May this piece of coal that I have brought from Bar Beach and Awabakal Land in our home in Australia be a symbol of the goodwill that we bring to the people of the world.


James and I left Foncebadon on a clear, cold morning. It was a gentle 2km climb up to the Cruz de Ferro. On the way we were rewarded with views back over the vast expanse that we have traversed these last weeks.

All was still. Birdsong and the occasional cow bell were the only sounds other than the fall of our shoes on the trail. It was sublime and apt given we were about to reach the highest point on the Camino.

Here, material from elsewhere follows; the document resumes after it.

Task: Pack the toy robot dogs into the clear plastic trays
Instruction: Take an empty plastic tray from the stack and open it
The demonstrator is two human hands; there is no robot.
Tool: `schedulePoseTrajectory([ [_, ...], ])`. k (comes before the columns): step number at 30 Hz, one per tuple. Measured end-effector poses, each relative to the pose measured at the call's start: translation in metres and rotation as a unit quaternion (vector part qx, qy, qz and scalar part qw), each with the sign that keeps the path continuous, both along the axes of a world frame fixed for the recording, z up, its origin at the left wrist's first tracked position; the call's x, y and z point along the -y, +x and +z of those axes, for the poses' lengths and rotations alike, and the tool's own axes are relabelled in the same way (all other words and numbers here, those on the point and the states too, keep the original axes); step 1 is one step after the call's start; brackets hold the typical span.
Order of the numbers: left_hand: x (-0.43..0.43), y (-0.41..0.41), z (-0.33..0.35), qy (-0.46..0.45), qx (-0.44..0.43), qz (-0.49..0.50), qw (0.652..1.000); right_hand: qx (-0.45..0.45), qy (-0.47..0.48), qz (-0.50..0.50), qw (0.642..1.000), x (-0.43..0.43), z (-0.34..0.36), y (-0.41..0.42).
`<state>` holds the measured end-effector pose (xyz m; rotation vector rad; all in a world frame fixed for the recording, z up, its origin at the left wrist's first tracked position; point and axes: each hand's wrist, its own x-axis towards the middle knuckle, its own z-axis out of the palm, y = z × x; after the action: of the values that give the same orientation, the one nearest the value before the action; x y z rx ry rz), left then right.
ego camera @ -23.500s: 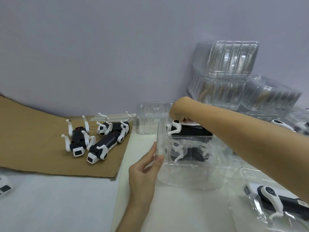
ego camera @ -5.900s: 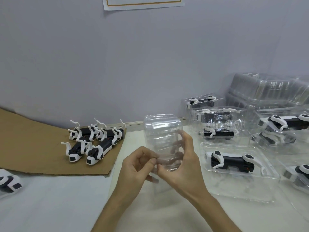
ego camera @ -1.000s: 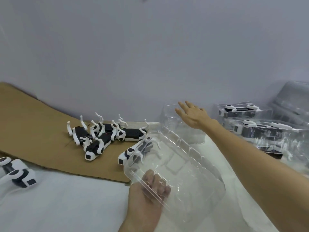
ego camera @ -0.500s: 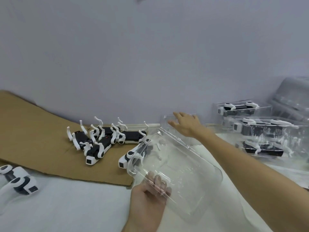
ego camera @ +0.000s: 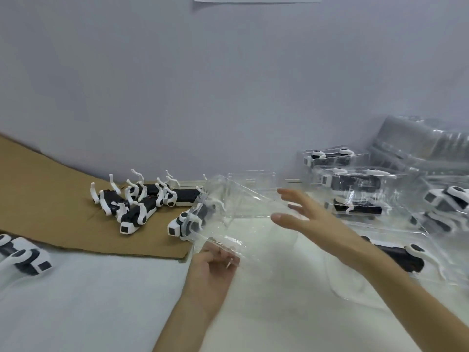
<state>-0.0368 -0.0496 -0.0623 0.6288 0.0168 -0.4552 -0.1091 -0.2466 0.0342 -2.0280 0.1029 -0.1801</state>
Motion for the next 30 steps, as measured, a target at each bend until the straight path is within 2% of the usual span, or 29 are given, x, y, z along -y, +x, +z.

There were a few other pilgrims at the Cruz de Ferro, some in deep contemplation, some moving though with barely a glance, others just wanting a quick photo.
I left my piece of Newcastle coal and James left a lock of his mother’s hair and a mini skateboard.


But we still had a long day ahead of us. We still had to pass the highest point on the way, Alto Altar at 1,515m. We also had a 900m descent on steep and rough tracks. We motored on.
The views seemed to get better and better. We passed many friends, all stopping to take photos.

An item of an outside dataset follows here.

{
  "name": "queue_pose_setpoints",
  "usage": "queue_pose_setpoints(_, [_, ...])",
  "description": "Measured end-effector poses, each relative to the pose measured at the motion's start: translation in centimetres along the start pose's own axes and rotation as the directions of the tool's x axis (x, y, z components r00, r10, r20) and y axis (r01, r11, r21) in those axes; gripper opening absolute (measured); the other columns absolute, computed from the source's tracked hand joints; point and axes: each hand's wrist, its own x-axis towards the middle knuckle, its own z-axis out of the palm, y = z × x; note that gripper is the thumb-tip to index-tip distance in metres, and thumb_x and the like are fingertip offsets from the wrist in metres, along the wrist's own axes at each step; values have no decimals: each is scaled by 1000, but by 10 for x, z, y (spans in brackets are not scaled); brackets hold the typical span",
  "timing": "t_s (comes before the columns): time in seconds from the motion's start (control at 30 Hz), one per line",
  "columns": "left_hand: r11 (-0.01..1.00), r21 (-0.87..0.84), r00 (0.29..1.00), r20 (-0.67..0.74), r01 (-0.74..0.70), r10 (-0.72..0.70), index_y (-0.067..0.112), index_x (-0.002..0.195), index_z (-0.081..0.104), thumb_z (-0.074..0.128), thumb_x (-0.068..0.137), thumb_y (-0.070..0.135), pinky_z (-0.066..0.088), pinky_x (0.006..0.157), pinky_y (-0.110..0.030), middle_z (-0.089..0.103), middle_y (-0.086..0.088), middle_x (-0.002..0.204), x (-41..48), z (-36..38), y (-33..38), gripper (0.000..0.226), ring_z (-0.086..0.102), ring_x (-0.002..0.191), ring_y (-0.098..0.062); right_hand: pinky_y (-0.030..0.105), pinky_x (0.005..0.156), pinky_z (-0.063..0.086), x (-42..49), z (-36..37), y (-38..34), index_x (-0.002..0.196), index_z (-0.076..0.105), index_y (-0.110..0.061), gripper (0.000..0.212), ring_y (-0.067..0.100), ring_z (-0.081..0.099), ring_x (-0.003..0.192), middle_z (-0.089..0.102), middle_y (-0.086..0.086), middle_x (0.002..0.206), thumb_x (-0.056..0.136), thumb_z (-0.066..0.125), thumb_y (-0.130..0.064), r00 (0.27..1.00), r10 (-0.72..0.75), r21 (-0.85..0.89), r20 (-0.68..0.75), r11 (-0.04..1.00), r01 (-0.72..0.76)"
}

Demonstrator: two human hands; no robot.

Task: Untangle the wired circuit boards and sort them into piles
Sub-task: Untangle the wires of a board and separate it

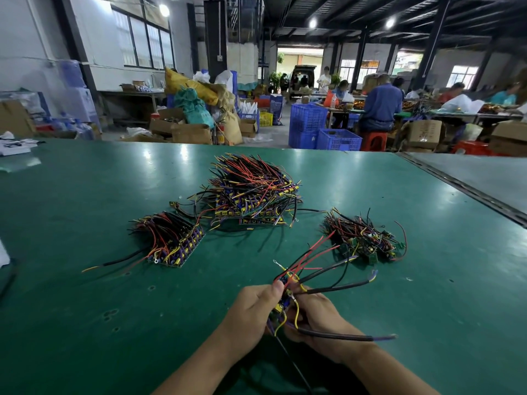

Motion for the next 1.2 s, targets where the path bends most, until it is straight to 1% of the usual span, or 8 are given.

Then through the silence we heard engines roaring through the valley. We watched as a lot of old cars passed by, all part of the London to Lisbon Rally.

After some tricky rock hopping, we made it to Manjarin for a coffee and a snack. As we sat, yet more beautiful old cars raced by.

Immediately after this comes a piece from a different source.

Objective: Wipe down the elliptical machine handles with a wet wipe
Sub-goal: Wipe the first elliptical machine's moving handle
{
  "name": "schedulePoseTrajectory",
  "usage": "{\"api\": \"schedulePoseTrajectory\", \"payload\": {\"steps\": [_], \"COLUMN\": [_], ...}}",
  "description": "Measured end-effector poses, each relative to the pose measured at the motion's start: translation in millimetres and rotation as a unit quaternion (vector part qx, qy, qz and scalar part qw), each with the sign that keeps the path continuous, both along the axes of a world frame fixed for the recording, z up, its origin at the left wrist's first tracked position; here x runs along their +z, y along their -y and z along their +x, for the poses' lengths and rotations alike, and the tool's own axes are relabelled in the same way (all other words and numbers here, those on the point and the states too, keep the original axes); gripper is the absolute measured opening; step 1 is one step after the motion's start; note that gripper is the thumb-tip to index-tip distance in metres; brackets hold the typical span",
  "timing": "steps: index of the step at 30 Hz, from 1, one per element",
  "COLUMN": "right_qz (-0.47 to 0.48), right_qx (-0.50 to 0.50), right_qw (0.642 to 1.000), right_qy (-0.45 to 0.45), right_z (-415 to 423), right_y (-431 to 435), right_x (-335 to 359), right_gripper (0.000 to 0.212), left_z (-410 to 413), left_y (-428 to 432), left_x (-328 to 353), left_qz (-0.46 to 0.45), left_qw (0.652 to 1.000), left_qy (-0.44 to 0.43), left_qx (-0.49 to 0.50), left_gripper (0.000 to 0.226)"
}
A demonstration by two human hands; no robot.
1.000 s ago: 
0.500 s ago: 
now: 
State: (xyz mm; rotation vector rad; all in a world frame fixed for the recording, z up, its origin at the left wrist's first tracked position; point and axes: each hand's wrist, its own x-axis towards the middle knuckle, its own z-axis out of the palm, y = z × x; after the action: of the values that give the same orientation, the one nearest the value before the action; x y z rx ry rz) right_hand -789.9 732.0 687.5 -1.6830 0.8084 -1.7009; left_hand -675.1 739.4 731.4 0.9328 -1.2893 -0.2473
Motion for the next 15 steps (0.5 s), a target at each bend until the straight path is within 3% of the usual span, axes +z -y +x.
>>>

The little villages here are truly gorgeous. Stone buildings with verandahs over the road and slate roofs. This is so different to the eastern side of this range with the terracotta tiled roofs.


The descent went on and on. We looked for any distraction possible.


After about 5 hours of descending, we finally levelled out at Molinaseca, a gorgeous little village on a crystal clear mountain stream.

We stopped next to the river for a cold beer and some lunch with James, Leo and a host of fellow pilgrims. We couldn’t wait to take our shoes and socks off and cool our feet in the stream.

The walk into Ponferrada was next to a road. James had been unwell overnight again and was feeling weak so we went for the shortest route. After meeting Grant (USA) at the albergue, I think we made the right move.
We rest and then have dinner in the old town with James and Leo. The edge of the old town is the remains of a Knights Templar Castle. The plazas have a real vibe to them, with locals walking their dogs or children as the sun is setting. They are very peaceful places in the absence of cars and I wish Australia would look to adopt more of this as a model for urban living.



It has been an amazing day on the Camino. From the beautiful morning in Foncebadon, the Cruz de Ferró, the stunning views into the valleys, the knee jarring descent, cooling our tired feet in Molinaseca and then into Ponferrada. We are all sensing that this magic time is coming to its conclusion. We have a little more than a week until we are done. I sense a joy at our achievement as pilgrims, but also a melancholy that this strange life we have lived for over a month must end. We cling to special moments. Take more photos than we need to. Linger over a cafe con leche. Take a long time walking around the plaza before deciding on a restaurant. Greet friends we may have only met once as if we have known them our entire lives. In short, we want to wring every precious gram that we possibly can from our experience here before we jump on trains or planes and head back to our real homes.
Home is where you are is one of Uncle Pete’s sayings about me. Yes, I feel at home here. I’ve been surrounded by Camino family, from Mikael and Mads, to Karin, James, Leo, Evalina, Pete, Dazza and others. I also know my home is back with my loved ones. I don’t feel any sadness about returning to that. All is joy.